Jusqu’ici, la majorité des actions judiciaires visaient directement des responsables politiques ou militaires. Ici, la cible est une institution financière. Un changement d’angle stratégique clairement revendiqué par les auteurs de l’assignation. Me Joseph Breham et Me Matilda Ferey, avocats du cabinet Ancile, expliquent dans le texte remis au juge que « les activités de BNP Paribas menées envers [Israël] ou certaines entreprises clientes du groupe se sont poursuivies malgré ces alertes et se déclinent au moins sous quatre formes ». Une manière pour les juristes d’alerter, à défaut de pouvoir faire changer les choses.
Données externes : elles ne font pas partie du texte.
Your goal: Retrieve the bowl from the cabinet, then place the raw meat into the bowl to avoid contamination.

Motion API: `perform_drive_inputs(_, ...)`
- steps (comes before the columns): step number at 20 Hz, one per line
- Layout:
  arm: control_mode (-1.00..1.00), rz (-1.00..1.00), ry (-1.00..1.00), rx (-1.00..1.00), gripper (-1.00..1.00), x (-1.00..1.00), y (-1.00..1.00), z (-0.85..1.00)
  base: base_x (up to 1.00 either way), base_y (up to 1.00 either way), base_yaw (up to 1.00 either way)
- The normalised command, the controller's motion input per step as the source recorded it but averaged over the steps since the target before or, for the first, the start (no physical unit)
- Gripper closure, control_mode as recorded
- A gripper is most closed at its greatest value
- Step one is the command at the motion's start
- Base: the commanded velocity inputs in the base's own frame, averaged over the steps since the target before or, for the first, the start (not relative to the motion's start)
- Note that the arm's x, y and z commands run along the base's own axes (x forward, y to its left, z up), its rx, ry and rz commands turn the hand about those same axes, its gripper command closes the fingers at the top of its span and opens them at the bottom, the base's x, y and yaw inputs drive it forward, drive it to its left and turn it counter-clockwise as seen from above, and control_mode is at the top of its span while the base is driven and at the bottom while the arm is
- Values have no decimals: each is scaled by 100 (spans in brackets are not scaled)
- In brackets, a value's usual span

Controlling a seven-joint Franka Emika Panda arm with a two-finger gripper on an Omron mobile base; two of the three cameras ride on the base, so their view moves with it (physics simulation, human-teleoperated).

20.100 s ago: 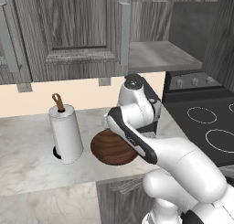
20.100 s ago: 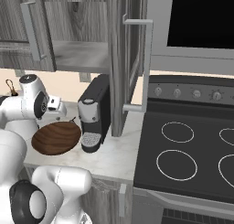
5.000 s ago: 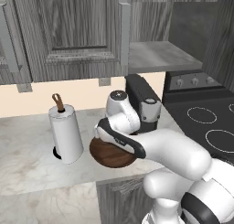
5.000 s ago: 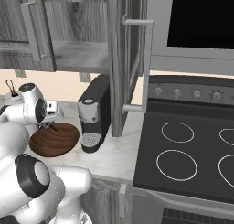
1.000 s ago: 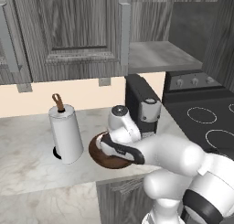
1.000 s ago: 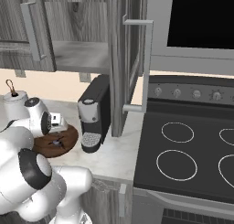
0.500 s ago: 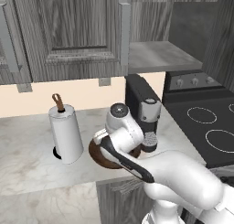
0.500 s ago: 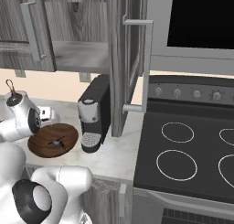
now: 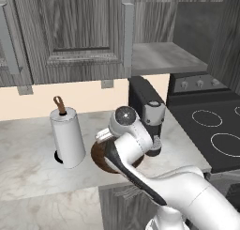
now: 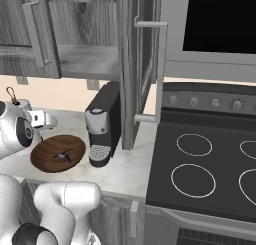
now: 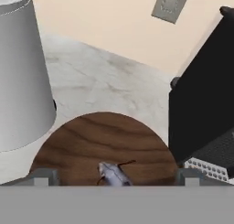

La France elle-même ciblée dans un autre recours
Parallèlement à l’assignation de BNP Paribas, l’association Jurdi a également déposé un recours préalable contre l’État français, le 23 juin 2025, l’accusant de manquement à ses obligations issues de la Convention pour la prévention et la répression du crime de génocide.
Ce recours met en lumière un contexte dans lequel la société civile cherche à combler les lacunes institutionnelles par des actions judiciaires ciblées, contre l’inaction de l’État comme contre les acteurs économiques privés. Le choix d’un petit actionnaire comme co-demandeur vise à renforcer la recevabilité de la procédure devant le tribunal civil.